La Danse des flamants roses, Yara El Ghadbran
18 Octobre 2024 , Rédigé par joël jégouzo Publié dans #en lisant - en relisant
La mer morte s'est asséchée, imagine l'autrice. A peine une utopie, tant cette mer est menacée par le changement climatique. Asséchée, elle est devenue le refuge des flamants roses, l'une des rares espèces animales à avoir su s'adapter à un territoire aussi hostile, établie déjà sur les hauts plateaux d'Amérique du Sud dans des lacs salés asséchés. La mer moribonde, une maladie dite du sel s'y est propagée, aussi virulente que l'a été le Covid, et qui décide les autorités à confiner toutes les populations qui l'habitent. Bien sûr il faut non seulement enfermer les contaminés, mais aussi soustraire le traitement qui leur est réservé aux regards internationaux : l'armée (laquelle ? On ne se le demande plus...), y fait des incursions violentes, massacrant tout être qu'elle rencontre. Des milliers d'être humains se trouvent ainsi pris au piège, juifs comme palestiniens. Là est l'utopie : que les palestiniens ne soient plus les seuls victimes prises au piège...
L'état a donc verrouillé la vallée et le monde a tourné le dos sur le sort des populations qu'on y a enfermées...

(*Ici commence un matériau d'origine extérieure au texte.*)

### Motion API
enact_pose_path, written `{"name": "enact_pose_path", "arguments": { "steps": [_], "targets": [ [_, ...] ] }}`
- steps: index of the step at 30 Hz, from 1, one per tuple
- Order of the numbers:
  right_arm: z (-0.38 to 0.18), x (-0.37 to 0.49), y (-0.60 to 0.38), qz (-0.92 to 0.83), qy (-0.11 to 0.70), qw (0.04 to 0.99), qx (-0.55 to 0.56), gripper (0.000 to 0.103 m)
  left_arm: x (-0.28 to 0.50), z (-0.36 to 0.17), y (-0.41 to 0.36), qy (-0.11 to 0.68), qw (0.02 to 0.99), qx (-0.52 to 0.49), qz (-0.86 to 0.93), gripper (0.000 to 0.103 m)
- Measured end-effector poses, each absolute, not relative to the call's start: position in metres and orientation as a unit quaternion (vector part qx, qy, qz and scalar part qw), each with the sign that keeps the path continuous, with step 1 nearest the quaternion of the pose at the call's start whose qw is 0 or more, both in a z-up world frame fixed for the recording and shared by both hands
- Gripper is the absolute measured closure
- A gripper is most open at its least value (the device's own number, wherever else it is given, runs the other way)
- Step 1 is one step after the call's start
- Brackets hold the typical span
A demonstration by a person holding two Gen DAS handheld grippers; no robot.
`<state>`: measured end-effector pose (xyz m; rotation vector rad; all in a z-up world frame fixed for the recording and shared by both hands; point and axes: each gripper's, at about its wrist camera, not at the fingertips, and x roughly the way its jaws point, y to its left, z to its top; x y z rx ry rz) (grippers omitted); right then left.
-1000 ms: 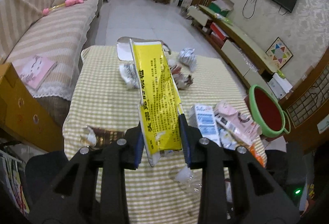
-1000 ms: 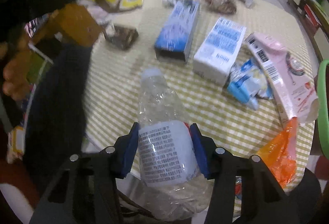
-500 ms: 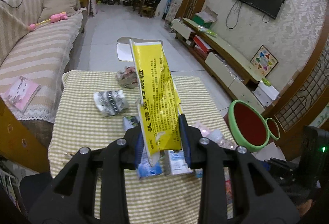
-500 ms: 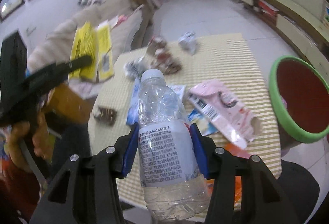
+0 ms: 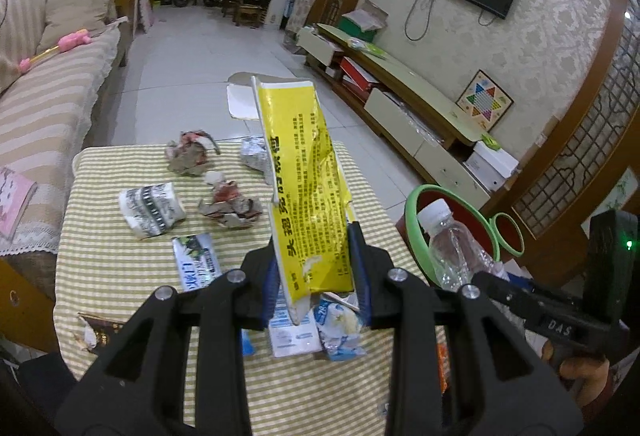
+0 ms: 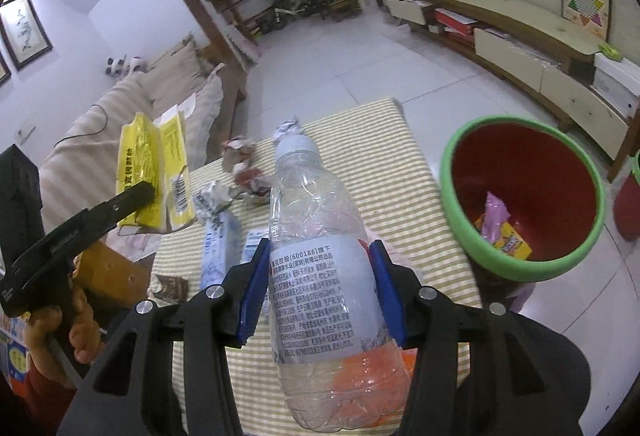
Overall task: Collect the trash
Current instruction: 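Lift and carry the bottle and yellow packet toward the bin, then open both tools over the bin to drop the packet and bottle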
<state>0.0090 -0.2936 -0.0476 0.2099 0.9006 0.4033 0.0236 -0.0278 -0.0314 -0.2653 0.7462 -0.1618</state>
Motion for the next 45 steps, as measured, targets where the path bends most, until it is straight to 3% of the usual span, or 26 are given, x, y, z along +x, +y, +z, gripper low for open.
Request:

Derrière le mur, côté état hébreu, indifférent au sort des habitants du ghetto, la vie occidentale reprend ses «droits» abjectes. Tandis que de l'autre côté du mur, la vie finit par se maintenir. Déjà la faune et la flore s'adaptent, prolifèrent, tandis que les survivants humains peu à peu y construisent une autre civilisation, perdue désormais.
«Alors on a oublié le monde à notre tour », écrit l'un des personnages du roman. Les survivants bâtissent. Alef, le premier enfant né dans la vallée après l'évaporation de la Mer morte, premier enfant du sel, fils d'une botaniste palestinienne et d'un rabbin israélien, incarne l'espoir d'un monde autre. D'un monde où le vivant serait placé en son centre. Le vivant, élargi au monde des animaux qui sont ici des personnages à part entière telle l'araignée Ankabout. Des personnages non humanisés mais ancrés dans leur propre logique, en marge de la nôtre, forts d'une intelligence qui n'est pas la nôtre et contribue, avec la nôtre, à faire germer ce monde nouveau.
C'est la grande force du roman, son grand rêve aussi, dans lequel l'autrice avoue se réfugier quand de Palestine, dont elle est une enfant, lui vient l'horreur sur laquelle les dirigeants du monde occidental ont choisi de s'asseoir. Elle rêve qu'elle vit parmi les flamants roses, qu'elle accomplit, ne serait-ce qu'en rêve, le mot d'ordre de Jacques Rancière : «Au fond, la rupture ce n'est pas de vaincre l'ennemi, c'est de cesser de vivre dans le monde que cet ennemi a construit ».
Yara El Ghadbran, La Danse des Flamants roses, éditions Mémoire d'encrier, avril 2024, 272 pages, 22 euros, ean : 978289712981.